VMP mutation is a combination of a lot of tricks, code mutation, junkcode, control flow and block unalignment.
Junkcode and mutation
When I start looking into it, I was really surprised to see that VMP is not focused on mutating original instructions. Original instructions are only mutated 1/2 (based on what I’ve saw, could be wrong about it).
However, it’s not a bad thing at all, VMP is known for its research about optimizion. And if they do real code mutation 1/2, there must be a reason.
Anyway, the main thing that change when you compare mutated functions is the junkcode insertion.
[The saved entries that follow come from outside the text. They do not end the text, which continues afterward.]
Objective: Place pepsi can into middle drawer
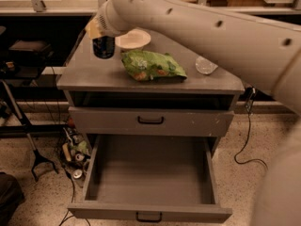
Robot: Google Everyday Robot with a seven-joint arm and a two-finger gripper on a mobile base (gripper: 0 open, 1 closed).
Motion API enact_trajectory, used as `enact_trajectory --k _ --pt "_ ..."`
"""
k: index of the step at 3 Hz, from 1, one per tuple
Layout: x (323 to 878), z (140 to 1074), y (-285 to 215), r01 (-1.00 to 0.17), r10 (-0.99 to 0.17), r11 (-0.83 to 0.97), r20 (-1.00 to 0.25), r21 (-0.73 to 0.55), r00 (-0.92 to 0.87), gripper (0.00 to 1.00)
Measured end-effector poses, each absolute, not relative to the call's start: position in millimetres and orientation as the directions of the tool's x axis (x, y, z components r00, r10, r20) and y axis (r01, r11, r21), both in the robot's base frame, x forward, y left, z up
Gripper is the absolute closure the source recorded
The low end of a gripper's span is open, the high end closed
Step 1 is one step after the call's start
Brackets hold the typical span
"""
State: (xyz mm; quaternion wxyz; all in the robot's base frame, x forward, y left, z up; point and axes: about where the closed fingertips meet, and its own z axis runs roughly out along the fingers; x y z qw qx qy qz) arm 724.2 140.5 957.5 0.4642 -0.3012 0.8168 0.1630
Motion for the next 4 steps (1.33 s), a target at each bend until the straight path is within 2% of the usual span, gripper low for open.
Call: enact_trajectory --k 2,3,4 --pt "658 997 71 -0.601 -0.181 0.797 -0.923 0.065 -0.339 1.00" --pt "627 992 40 -0.570 -0.132 0.814 -0.920 0.112 -0.370 1.00" --pt "596 971 11 -0.546 -0.130 0.827 -0.899 0.135 -0.419 1.00"
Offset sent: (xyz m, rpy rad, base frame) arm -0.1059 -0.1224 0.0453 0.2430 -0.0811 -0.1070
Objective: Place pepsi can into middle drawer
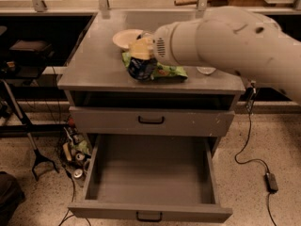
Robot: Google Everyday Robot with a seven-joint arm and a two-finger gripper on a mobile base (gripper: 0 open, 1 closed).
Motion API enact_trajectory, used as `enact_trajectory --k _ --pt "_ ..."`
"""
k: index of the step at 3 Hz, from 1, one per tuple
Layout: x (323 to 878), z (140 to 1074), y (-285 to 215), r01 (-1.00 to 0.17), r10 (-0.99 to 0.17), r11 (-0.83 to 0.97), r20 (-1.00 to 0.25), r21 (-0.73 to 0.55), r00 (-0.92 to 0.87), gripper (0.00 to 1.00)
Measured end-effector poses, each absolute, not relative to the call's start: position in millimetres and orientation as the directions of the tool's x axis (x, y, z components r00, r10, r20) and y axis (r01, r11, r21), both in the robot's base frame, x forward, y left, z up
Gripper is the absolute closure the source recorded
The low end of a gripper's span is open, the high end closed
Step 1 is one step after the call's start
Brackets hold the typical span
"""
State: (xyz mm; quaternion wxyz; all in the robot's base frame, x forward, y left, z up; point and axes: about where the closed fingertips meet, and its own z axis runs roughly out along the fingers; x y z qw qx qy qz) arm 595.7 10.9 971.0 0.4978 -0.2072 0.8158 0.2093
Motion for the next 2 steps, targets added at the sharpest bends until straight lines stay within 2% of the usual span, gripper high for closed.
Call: enact_trajectory --k 2 --pt "544 911 -17 -0.563 -0.198 0.820 -0.868 0.109 -0.456 1.00"
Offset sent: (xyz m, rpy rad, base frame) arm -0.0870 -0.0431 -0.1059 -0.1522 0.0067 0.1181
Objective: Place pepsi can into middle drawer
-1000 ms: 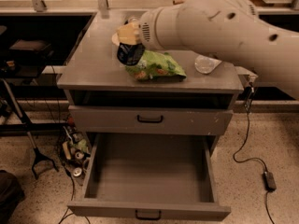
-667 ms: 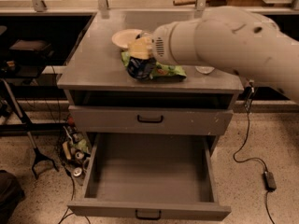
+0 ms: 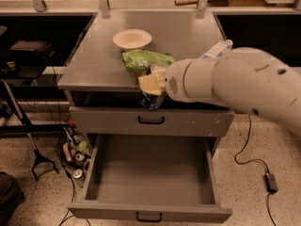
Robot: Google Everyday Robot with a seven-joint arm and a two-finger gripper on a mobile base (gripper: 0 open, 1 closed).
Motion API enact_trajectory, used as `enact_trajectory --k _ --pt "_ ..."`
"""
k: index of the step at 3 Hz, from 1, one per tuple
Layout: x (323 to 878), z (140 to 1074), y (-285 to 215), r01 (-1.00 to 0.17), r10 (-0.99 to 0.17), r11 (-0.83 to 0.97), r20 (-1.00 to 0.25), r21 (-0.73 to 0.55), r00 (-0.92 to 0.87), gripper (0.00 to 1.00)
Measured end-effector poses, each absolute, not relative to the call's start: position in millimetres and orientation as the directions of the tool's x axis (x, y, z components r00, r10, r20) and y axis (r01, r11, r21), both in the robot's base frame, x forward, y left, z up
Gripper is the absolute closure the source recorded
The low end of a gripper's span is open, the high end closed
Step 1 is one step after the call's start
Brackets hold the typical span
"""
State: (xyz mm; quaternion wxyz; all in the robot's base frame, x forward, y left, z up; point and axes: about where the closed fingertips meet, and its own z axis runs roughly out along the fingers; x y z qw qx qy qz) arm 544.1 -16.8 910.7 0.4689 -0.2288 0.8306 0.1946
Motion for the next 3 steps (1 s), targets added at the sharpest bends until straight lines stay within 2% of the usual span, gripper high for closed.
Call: enact_trajectory --k 2,3 --pt "540 848 34 -0.673 -0.353 0.739 -0.871 -0.035 -0.341 1.00" --pt "547 800 78 -0.731 -0.429 0.678 -0.849 -0.076 -0.309 1.00"
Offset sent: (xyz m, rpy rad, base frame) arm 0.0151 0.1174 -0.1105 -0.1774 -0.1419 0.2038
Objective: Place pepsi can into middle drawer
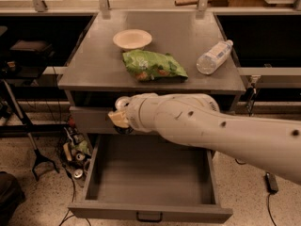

You can see in red junkcodes, it’s inserted after each original or mutated instructions. The number of junk instruction is between 0 and 3. Frequently, junk instructions that follows the original instruction use a register that will be overrided by the next original instruction.
Also, as you can see, instructions used by the junkcode generation are uncommun, and you can spot them easily. For exemple : rcr, bt, btc, sbb, lahf . . .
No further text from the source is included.